# Q1. What is Min-Max scaling, and how is it used in data preprocessing? Provide an example to illustrate its application.

Min-Max scaling is a normalization technique that scales the data to a fixed range, typically [0, 1] or [-1, 1]. It is used to ensure that all features contribute equally to the model and to improve the convergence rate of some machine learning algorithms. 

Example:
If we have a dataset with values [10, 20, 30, 40, 50] and we want to scale it to a range of [0, 1], the formula is:
X_scaled = (X - X_min) / (X_max - X_min)


# Q2. What is the Unit Vector technique in feature scaling, and how does it differ from Min-Max scaling? Provide an example to illustrate its application.

The Unit Vector technique scales the feature vector to have a length of 1. This is different from Min-Max scaling, which scales each feature individually to a specific range.

Example:
If we have a vector [1, 2, 3], the unit vector is calculated as:
X_scaled = X / ||X||
where ||X|| is the Euclidean norm of X.


# Q3. What is PCA (Principal Component Analysis), and how is it used in dimensionality reduction? Provide an example to illustrate its application.
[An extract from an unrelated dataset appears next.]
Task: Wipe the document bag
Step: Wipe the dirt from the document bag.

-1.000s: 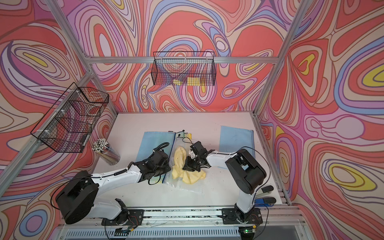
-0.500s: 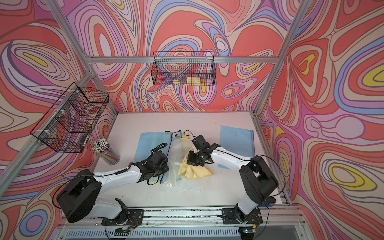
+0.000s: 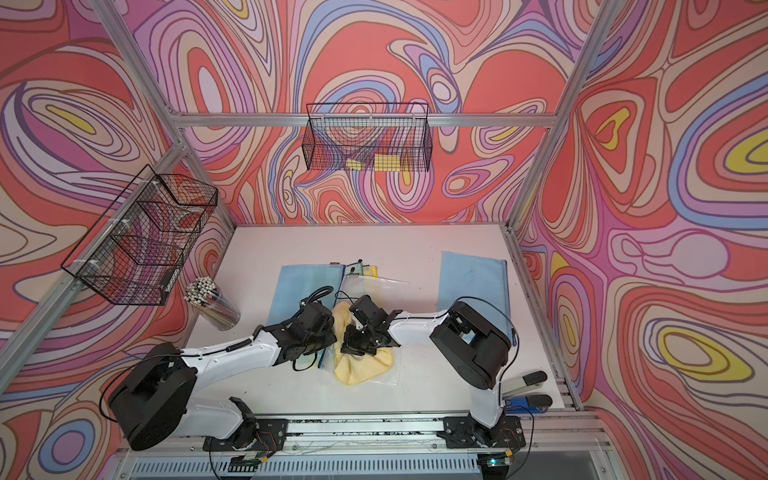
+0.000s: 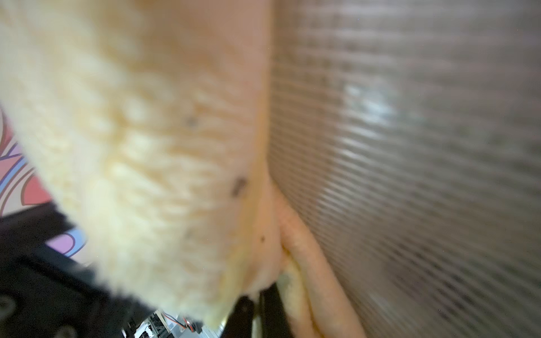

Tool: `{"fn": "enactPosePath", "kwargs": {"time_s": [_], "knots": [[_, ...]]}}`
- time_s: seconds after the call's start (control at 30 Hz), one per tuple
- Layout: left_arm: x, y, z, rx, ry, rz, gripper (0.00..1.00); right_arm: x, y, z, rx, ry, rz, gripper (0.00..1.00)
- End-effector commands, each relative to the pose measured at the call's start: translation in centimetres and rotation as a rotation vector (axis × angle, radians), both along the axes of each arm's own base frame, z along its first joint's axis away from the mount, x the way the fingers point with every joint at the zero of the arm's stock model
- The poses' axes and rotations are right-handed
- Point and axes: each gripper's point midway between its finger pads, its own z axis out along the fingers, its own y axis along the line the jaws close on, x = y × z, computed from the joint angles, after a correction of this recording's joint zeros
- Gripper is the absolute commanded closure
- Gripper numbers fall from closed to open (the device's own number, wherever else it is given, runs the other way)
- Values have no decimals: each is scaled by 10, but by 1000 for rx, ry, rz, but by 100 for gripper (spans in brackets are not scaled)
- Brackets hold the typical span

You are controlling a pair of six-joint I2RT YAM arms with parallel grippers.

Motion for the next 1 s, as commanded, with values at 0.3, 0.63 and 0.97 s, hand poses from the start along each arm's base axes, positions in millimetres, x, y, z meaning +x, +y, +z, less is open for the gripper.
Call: {"fn": "enactPosePath", "kwargs": {"time_s": [0.3,0.63,0.97], "knots": [[6,28,-1,1,-15,73,100,-14,-176,-3,-247,54,-300,100],[11,17,1,-33,-2,52,100,0,35,37,-65,-99,44,100],[10,28,13,5,-34,68,100,-17,6,-22,-115,37,-25,100]]}}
PCA is a statistical technique used to emphasize variation and capture strong patterns in a dataset. It is used in dimensionality reduction by transforming the data into a set of orthogonal components that capture the maximum variance.

Example:
Consider a dataset with features [x1, x2, x3]. PCA will find new features [PC1, PC2, PC3] such that PC1 captures the most variance, PC2 the second most, and so on.


# Q4. What is the relationship between PCA and Feature Extraction, and how can PCA be used for Feature Extraction? Provide an example to illustrate this concept.

PCA is a form of feature extraction where original features are transformed into a smaller set of new features that still capture most of the information. PCA can be used to reduce dimensionality while retaining significant information.

Example:
If we have a dataset with 100 features, PCA can reduce this to 10 principal components that still capture the majority of the variance.


# Q5. You are working on a project to build a recommendation system for a food delivery service. The dataset contains features such as price, rating, and delivery time. Explain how you would use Min-Max scaling to preprocess the data.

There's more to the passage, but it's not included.